What got me started was the waking up of spiritual enlightenment about Jesus and Christianity. I had always experienced Christianity as to be charitable to people and to be prayerful, but not to do justice. I thought justice was something [that] other people did … I didn’t see God as connected to justice.

So, the awakening to the Gospel of Jesus was that Jesus was very involved with justice and resisted the oppression, in his day, of both the Romans and Herod, who had built these palatial buildings with slaves and taxing the people … When I awakened to it, I realized how distant I had been—and its what we call white privilege in this country.

I’d grown up, my father a successful lawyer, with African-American servants that worked at our house … I never questioned the segregation. See culture blinds us, it says ‘that’s just the way we do things here, and these people desire to be separate from the white people.’ … So I [woke] up and I’d been living out in the suburbs of New Orleans … all-white, so I moved into the inner-city and lived among African-American people, as my neighbors and peers for the first time.
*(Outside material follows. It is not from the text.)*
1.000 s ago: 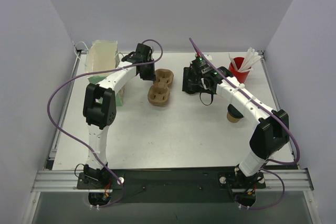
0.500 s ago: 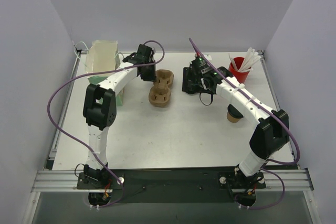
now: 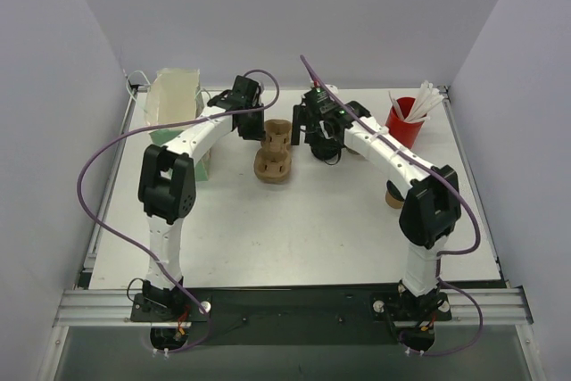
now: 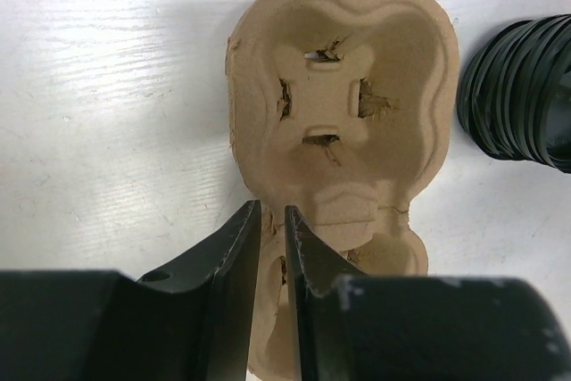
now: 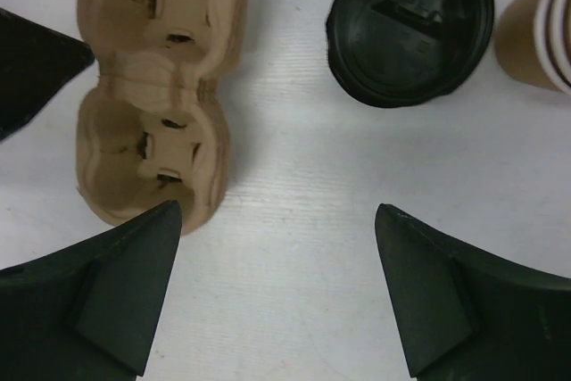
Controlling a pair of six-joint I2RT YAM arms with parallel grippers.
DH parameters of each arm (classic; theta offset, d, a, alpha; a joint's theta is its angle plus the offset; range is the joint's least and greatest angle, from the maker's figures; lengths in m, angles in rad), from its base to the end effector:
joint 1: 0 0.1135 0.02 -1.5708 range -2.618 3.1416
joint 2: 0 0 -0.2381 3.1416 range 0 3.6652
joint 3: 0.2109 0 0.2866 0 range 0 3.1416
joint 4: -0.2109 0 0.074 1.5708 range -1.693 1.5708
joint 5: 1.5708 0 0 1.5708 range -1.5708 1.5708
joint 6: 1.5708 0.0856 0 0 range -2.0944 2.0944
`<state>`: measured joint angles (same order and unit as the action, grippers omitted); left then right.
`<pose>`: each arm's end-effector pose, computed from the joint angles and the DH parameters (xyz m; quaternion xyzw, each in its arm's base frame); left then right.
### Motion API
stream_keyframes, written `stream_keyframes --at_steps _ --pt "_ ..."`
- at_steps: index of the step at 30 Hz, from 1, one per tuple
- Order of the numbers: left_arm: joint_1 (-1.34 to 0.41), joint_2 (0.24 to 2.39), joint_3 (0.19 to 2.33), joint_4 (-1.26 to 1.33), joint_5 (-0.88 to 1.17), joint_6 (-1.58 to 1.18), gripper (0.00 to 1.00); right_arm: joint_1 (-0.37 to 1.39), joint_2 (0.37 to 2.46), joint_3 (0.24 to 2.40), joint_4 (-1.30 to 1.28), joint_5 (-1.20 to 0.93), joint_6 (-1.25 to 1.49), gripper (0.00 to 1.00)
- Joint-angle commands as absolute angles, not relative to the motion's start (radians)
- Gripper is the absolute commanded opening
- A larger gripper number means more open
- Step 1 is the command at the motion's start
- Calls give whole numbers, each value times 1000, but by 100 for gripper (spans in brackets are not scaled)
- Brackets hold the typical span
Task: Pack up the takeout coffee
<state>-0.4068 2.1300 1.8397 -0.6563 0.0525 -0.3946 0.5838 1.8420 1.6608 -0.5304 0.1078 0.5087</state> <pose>0.4806 -0.2119 0.1632 0.0139 0.9513 -0.1427 0.2729 0.4145 0.2628 0.2475 -0.0117 0.9080 0.1742 0.3808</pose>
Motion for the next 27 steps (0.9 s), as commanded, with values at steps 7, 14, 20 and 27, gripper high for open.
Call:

They became my teachers of the underside of American life. It was almost like another country…. Doing just social analysis … is what changed me.

While I was there I got an invitation to write [to] a man on death row. So I wrote him a letter, he wrote back and two and a half years later I’m there with him when he’s executed. I witnessed his being executed by the state … it changed everything for me. I couldn’t be neutral about it and so I knew that I was called and it’s something I had to do.

 

Tell me about your book, Dead Man Walking and the subsequent film.
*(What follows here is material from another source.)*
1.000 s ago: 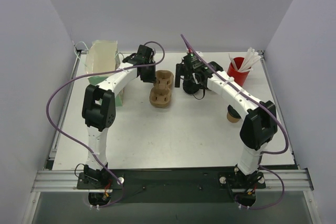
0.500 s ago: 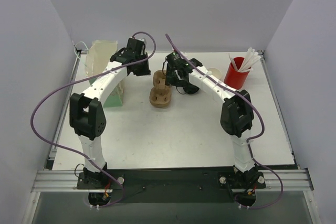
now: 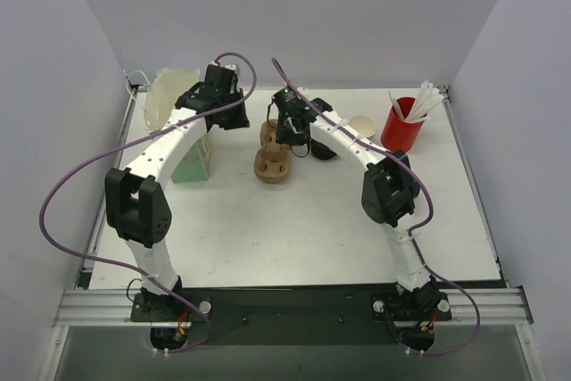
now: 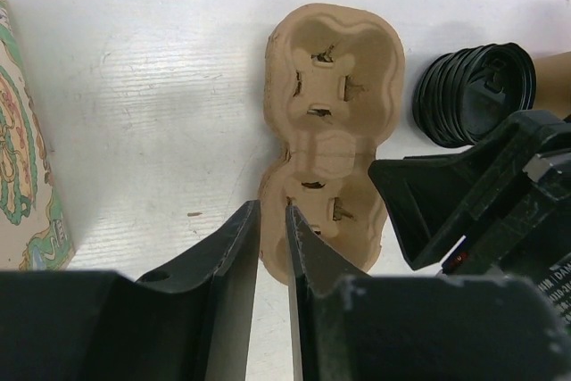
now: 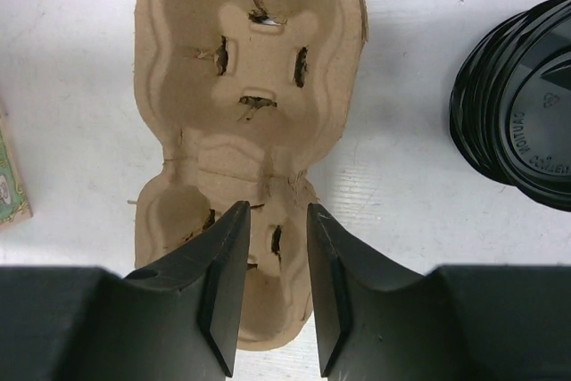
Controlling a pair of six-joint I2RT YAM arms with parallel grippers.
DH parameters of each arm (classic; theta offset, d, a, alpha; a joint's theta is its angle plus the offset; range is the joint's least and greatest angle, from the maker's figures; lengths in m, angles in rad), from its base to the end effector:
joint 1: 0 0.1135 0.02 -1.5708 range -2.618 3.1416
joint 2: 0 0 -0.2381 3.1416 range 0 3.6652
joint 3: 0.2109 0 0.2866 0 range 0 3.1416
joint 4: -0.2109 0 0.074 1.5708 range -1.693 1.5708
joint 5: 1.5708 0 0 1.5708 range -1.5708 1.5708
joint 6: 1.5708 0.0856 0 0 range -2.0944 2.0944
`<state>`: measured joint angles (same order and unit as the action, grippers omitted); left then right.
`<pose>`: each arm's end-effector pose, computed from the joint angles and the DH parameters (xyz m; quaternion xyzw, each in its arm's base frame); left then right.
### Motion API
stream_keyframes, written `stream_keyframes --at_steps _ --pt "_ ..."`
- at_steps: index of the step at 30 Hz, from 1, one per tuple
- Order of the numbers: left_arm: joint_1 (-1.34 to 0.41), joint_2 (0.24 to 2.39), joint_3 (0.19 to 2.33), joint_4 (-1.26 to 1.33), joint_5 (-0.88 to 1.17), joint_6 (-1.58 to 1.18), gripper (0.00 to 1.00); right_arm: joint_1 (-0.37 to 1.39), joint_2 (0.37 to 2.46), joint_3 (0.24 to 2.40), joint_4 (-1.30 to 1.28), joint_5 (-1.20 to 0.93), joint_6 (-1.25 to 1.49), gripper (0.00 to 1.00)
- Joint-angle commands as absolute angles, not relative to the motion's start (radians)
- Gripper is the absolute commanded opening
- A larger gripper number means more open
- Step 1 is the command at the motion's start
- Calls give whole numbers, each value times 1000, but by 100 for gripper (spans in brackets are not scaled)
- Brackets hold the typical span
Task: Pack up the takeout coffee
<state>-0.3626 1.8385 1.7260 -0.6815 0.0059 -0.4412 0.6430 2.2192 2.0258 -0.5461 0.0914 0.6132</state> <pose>0.4487 -0.1708 0.2575 -0.0352 0.9248 -0.1507 0.3475 0.4593 0.3343 0.2010 0.0048 0.9141 0.2032 0.3509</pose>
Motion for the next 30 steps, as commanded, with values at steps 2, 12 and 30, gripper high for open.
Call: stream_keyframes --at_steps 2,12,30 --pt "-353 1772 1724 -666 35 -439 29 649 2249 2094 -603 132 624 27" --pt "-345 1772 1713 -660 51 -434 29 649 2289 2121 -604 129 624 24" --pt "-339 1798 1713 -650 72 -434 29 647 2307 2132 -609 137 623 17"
I wrote a book and then the book [was made into a film by] Susan Sarandon and Tim Robbins and Sean Penn. … We worked on every line and every scene in that film, so that we could bring the American people to see a much deeper journey. … Susan Sarandon …  recognized that the book had the power to do a film that could really bring people deeper into this issue in a way we hadn’t done before.

You mentioned how religion was a motivating force. How do you reconcile your work with the fact that it may sometimes feel counterintuitive to Biblical injunctions—for example, the punishment for murder is capital punishment, as in a lot of major religions… 
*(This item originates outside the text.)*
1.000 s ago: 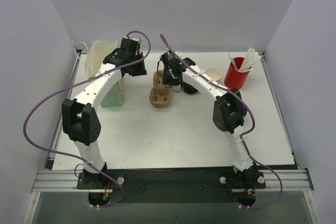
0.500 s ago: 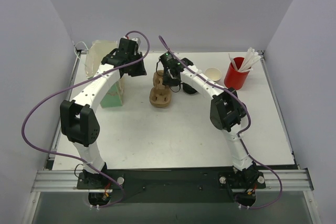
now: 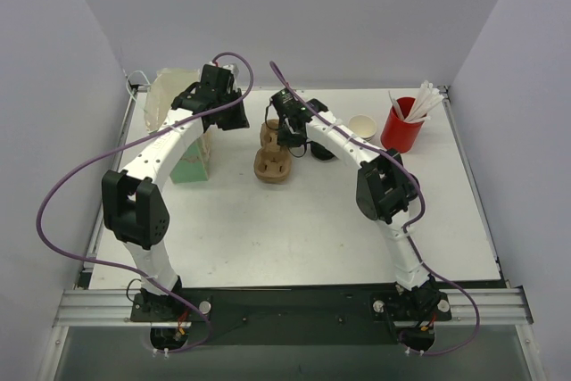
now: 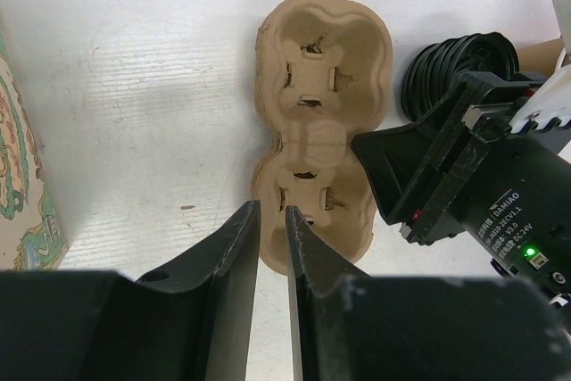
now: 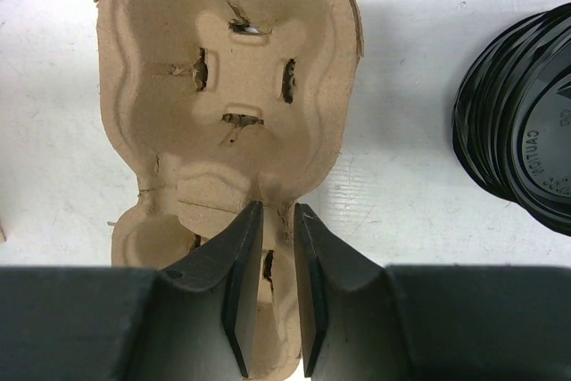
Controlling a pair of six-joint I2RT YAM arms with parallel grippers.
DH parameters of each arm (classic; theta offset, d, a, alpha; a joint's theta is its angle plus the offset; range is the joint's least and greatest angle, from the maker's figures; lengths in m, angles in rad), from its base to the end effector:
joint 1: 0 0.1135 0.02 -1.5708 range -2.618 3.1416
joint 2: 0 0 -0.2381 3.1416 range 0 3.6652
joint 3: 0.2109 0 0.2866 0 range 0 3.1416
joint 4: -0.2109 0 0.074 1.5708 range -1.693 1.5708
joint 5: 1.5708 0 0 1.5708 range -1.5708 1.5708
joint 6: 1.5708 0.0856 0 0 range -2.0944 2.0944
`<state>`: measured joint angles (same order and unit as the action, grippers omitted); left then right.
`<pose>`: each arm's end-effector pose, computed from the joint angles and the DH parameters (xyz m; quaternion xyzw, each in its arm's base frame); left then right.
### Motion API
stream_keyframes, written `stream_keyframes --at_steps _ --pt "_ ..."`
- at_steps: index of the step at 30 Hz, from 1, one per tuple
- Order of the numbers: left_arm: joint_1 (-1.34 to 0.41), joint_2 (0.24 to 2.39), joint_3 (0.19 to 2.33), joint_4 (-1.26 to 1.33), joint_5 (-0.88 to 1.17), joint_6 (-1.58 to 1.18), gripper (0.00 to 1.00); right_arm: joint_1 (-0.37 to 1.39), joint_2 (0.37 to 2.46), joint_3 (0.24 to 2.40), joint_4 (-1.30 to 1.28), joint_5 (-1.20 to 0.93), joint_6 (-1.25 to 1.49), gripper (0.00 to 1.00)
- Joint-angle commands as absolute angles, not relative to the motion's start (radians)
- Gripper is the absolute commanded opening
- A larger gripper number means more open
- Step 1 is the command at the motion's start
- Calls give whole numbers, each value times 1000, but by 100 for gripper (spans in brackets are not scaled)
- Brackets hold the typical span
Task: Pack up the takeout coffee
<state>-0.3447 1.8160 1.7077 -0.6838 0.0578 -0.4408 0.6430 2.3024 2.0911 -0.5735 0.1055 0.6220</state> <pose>0.4453 -0.1651 0.2603 -0.0335 0.9242 -0.1699 0.3403 0.4682 0.3395 0.1781 0.0105 0.9226 0.1868 0.3372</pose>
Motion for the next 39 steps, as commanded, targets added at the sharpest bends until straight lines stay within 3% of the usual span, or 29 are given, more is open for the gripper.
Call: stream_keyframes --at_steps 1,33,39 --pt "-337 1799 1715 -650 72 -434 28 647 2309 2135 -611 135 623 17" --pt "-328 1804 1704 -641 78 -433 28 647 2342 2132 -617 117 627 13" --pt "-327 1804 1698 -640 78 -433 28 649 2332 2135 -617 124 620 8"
It’s a really big thing to bring people who are Biblically illiterate into the issue. Because people tend to select … and so you gotta show that in the Hebrew Testament there were 37 different crimes for which you could get the death penalty. Why select murder? Why not adultery? Why not keeping the Sabbath?

[It’s because] people don’t know the Bible really. … People didn’t have prisons, remember, and they had to protect society. … And you [see] definitely in Jesus—I mean he even forgave his executioners and said that you can’t overcome hate with hate.

What do you think about the things that this year’s Prize Winners are doing?

I know this: they are individuals who saw a need and began to act and that is what really does change the world. So, I’m all in favor of and happy to support something like the Prize and these individuals. The individuals that we hold up … when [they] do this work and they know how big the need is … it’s like you’re having a light shone through you to the need behind you and that’ll be true for the [winners] … They’re going to be like prisms of light, pointing towards the need they have seen … hopefully it encourages other people, too, to stand up for the same thing.

What do you think about the Grinnell in Prison program?

I love that. I absolutely love that. Because you know Congress, in this harshness against crime and prisoners, started cutting all the Pell grants [in prisons] and nobody could go to college. It’s been awful. We definitely know that the more people are educated in prison, the lesser the recidivism rate is. We know that. So, I love seeing this happen with Grinnell. … I’m glad to know it exists. It helps give me hope.